Work order: Render every line of the data exactly as written, and leave out the pictures.
===
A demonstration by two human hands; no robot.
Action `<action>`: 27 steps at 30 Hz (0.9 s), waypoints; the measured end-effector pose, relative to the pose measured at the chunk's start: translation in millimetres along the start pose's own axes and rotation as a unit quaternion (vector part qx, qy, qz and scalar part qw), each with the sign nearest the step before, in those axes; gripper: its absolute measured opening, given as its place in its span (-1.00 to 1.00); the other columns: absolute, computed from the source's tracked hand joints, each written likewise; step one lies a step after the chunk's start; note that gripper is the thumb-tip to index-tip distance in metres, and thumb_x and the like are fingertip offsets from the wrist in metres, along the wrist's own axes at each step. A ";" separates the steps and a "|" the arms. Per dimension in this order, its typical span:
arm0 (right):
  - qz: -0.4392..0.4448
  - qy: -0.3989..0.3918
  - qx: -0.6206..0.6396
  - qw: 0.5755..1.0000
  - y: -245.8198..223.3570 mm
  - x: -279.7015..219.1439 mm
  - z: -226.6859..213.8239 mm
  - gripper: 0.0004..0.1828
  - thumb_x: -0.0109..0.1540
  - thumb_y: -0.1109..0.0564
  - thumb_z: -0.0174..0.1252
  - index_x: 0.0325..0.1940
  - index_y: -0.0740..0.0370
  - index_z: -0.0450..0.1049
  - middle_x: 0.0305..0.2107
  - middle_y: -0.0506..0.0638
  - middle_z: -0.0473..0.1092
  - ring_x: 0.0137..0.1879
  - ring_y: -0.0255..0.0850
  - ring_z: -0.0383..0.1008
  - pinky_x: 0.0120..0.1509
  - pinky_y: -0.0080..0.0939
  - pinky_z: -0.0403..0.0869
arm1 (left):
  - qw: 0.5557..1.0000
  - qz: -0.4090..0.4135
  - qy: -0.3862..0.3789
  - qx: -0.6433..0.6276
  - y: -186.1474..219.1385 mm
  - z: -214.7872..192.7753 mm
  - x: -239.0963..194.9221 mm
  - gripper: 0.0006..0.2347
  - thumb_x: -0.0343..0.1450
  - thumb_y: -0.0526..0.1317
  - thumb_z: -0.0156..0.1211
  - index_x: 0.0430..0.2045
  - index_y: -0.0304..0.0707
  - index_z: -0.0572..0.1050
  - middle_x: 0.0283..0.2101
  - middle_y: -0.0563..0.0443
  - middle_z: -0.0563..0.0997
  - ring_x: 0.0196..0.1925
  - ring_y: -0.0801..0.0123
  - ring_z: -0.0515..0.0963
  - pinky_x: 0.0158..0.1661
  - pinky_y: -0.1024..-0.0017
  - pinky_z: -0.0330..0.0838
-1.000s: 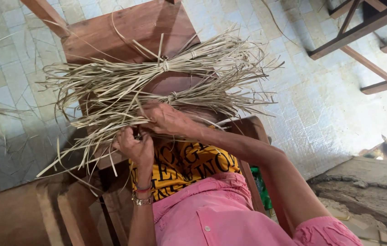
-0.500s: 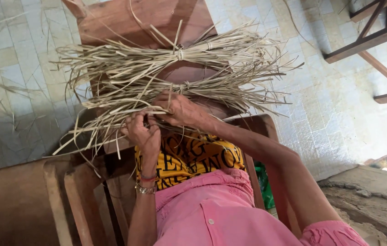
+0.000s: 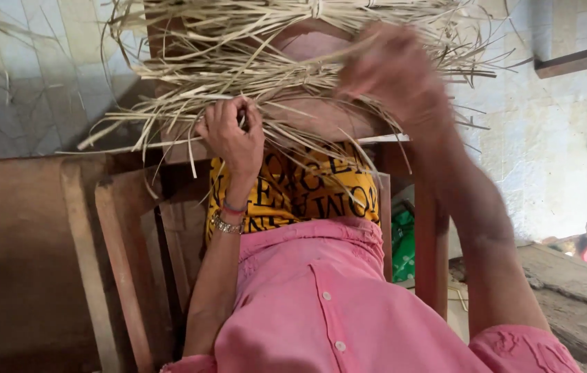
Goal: The person sits and weaves dried straw strands by hand, repeatedly pulling, folding, and interlacing them to form a bundle. The hands manipulate the straw continuously without using tools.
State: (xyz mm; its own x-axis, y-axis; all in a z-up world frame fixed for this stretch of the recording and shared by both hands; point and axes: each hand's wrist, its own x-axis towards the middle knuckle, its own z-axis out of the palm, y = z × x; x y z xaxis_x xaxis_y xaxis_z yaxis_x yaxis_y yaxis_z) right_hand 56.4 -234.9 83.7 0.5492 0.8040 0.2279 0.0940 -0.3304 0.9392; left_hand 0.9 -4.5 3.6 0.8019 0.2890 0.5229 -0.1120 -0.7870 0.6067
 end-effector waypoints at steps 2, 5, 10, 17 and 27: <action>0.257 0.032 0.774 0.577 51.7 -7.3 12.5 -0.69 0.06 0.67 -0.26 -0.55 0.50 0.33 -0.56 0.12 0.34 -0.44 -0.15 0.42 -0.54 -0.48 0.26 | 1.000 -0.006 -0.001 0.027 -3.2 2.6 -1.2 -0.88 0.31 -0.21 -0.01 -0.64 -0.19 0.37 -0.57 0.12 0.37 -0.44 0.38 0.25 -0.26 0.43 0.01; 0.234 0.034 0.801 0.550 50.1 -4.6 8.9 -0.73 0.07 0.61 -0.21 -0.48 0.45 0.35 -0.53 0.09 0.35 -0.41 -0.14 0.43 -0.47 -0.44 0.28 | 0.999 0.013 0.012 -0.042 -9.4 3.7 -1.6 -0.93 0.28 -0.26 0.06 -0.61 -0.11 0.31 -0.61 0.21 0.25 -0.48 0.40 0.30 -0.26 0.38 0.03; 0.178 0.038 0.851 0.493 34.9 9.4 -67.3 -0.80 0.10 0.47 -0.08 -0.34 0.32 0.40 -0.49 0.04 0.39 -0.36 -0.13 0.43 -0.32 -0.35 0.32 | 0.998 0.001 0.004 -0.064 -11.6 4.0 -2.5 -0.94 0.27 -0.23 0.10 -0.58 -0.11 0.36 -0.60 0.20 0.29 -0.47 0.39 0.32 -0.24 0.41 0.03; 0.103 -0.005 0.742 0.662 -21.8 58.4 -92.8 -0.84 0.12 0.21 0.03 -0.24 0.28 0.39 -0.40 0.13 0.37 -0.18 -0.01 0.38 -0.20 -0.19 0.40 | 0.994 -0.031 -0.023 -0.106 -0.7 -9.2 1.3 -0.94 0.26 -0.24 0.12 -0.60 -0.11 0.37 -0.61 0.20 0.30 -0.46 0.41 0.31 -0.22 0.42 0.02; 0.079 -0.103 0.637 0.760 -59.5 62.3 -77.6 -0.56 0.06 -0.21 0.08 -0.27 0.19 0.32 -0.42 0.06 0.31 -0.14 -0.09 0.32 -0.08 -0.19 0.34 | 0.978 -0.050 -0.061 -0.191 4.0 -25.7 3.1 -0.95 0.28 -0.27 0.11 -0.55 -0.11 0.38 -0.54 0.19 0.33 -0.41 0.38 0.34 -0.16 0.37 0.01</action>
State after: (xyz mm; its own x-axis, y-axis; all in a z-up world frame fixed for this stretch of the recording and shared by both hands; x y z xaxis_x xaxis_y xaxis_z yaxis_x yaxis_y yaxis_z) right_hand 20.6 -126.8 61.9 0.7434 0.6534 0.1430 0.6687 -0.7308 -0.1373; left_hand -12.2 7.3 23.0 0.8815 0.2679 0.3888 -0.2224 -0.4908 0.8424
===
Output of the task:
A demonstration by two human hands; no robot.
Action `<action>`: 27 steps at 30 Hz (0.9 s), waypoints; the measured end-effector pose, relative to the pose measured at the chunk's start: translation in millimetres along the start pose's own axes and rotation as a unit quaternion (vector part qx, qy, qz and scalar part qw), each with the sign nearest the step before, in those axes; gripper: its absolute measured opening, given as its place in its span (-1.00 to 1.00); the other columns: absolute, computed from the source's tracked hand joints, each written likewise; step one lies a step after the chunk's start; note that gripper is the thumb-tip to index-tip distance in metres, and thumb_x and the like are fingertip offsets from the wrist in metres, along the wrist's own axes at each step. A ";" separates the steps and a "|" the arms. Per dimension in this order, its typical span:
arm0 (right):
  - qz: -0.4392..0.4448
  - qy: -0.3989..0.3918
  - qx: -0.6206..0.6396
  - qw: 0.5755..1.0000
  - y: -245.8198..223.3570 mm
  - x: -279.7015..219.1439 mm
  - z: -226.6859..213.8239 mm
  - gripper: 0.0004..0.1828
  - thumb_x: -0.0109..0.1540
  - thumb_y: -0.1109..0.0564
  - thumb_z: -0.0174..0.1252
  - index_x: 0.0325..0.1940
  - index_y: -0.0740..0.0370
  - index_z: -0.0450..0.1049
  - middle_x: 0.0305..0.2107
  - middle_y: -0.0506..0.0638
  - middle_z: -0.0473..0.1092
  - ring_x: 0.0137..0.1879
  - ring_y: -0.0255..0.0850
  - ring_z: -0.0383..0.1008
  - pinky_x: 0.0120..0.1509
  - pinky_y: -0.0080..0.0939
  - pinky_z: -0.0403..0.0869
arm1 (left):
  - qw: 0.5557..1.0000
  - qz: -0.4090..0.4135
  - qy: -0.3862..0.3789
  - qx: -0.6433..0.6276
  - y: -186.1474..219.1385 mm
  - z: -214.7872..192.7753 mm
  - x: -239.0963..194.9221 mm
  - gripper: 0.0006..0.2347
  - thumb_x: -0.0343..0.1450
  - thumb_y: -0.0526..0.1317
  - thumb_z: -0.0156..0.1211
  - index_x: 0.0430..0.2045
  - index_y: -0.0304..0.0707
  - index_z: -0.0572..0.1050
  - middle_x: 0.0283..0.2101
  - middle_y: -0.0563..0.0443
  - middle_z: -0.0563..0.0997
  - ring_x: 0.0196..0.1925
  - ring_y: -0.0801..0.0123
  - ring_z: -0.0515..0.0963
  - pinky_x: 0.0158..0.1661
  - pinky_y: -0.1024..-0.0017
  - pinky_z: -0.0330..0.0838
-1.000s: 
-0.500s: 
+0.000s: 
Goal: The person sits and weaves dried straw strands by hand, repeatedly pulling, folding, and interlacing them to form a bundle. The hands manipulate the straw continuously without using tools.
State: (xyz mm; its own x-axis, y-axis; all in a z-up world frame fixed for this stretch of the recording and shared by both hands; point and axes: each hand's wrist, its own x-axis towards the middle knuckle, its own z-axis out of the palm, y = z × x; x y z xaxis_x xaxis_y xaxis_z yaxis_x yaxis_y yaxis_z) right_hand 56.4 -234.9 83.7 0.5492 0.8040 0.2279 0.0940 -0.3304 0.9392; left_hand 0.9 -4.5 3.6 0.8019 0.2890 0.5229 -0.1120 -0.7870 0.6067
 end-effector waypoints at steps 2, 5, 10, 17 and 27: <action>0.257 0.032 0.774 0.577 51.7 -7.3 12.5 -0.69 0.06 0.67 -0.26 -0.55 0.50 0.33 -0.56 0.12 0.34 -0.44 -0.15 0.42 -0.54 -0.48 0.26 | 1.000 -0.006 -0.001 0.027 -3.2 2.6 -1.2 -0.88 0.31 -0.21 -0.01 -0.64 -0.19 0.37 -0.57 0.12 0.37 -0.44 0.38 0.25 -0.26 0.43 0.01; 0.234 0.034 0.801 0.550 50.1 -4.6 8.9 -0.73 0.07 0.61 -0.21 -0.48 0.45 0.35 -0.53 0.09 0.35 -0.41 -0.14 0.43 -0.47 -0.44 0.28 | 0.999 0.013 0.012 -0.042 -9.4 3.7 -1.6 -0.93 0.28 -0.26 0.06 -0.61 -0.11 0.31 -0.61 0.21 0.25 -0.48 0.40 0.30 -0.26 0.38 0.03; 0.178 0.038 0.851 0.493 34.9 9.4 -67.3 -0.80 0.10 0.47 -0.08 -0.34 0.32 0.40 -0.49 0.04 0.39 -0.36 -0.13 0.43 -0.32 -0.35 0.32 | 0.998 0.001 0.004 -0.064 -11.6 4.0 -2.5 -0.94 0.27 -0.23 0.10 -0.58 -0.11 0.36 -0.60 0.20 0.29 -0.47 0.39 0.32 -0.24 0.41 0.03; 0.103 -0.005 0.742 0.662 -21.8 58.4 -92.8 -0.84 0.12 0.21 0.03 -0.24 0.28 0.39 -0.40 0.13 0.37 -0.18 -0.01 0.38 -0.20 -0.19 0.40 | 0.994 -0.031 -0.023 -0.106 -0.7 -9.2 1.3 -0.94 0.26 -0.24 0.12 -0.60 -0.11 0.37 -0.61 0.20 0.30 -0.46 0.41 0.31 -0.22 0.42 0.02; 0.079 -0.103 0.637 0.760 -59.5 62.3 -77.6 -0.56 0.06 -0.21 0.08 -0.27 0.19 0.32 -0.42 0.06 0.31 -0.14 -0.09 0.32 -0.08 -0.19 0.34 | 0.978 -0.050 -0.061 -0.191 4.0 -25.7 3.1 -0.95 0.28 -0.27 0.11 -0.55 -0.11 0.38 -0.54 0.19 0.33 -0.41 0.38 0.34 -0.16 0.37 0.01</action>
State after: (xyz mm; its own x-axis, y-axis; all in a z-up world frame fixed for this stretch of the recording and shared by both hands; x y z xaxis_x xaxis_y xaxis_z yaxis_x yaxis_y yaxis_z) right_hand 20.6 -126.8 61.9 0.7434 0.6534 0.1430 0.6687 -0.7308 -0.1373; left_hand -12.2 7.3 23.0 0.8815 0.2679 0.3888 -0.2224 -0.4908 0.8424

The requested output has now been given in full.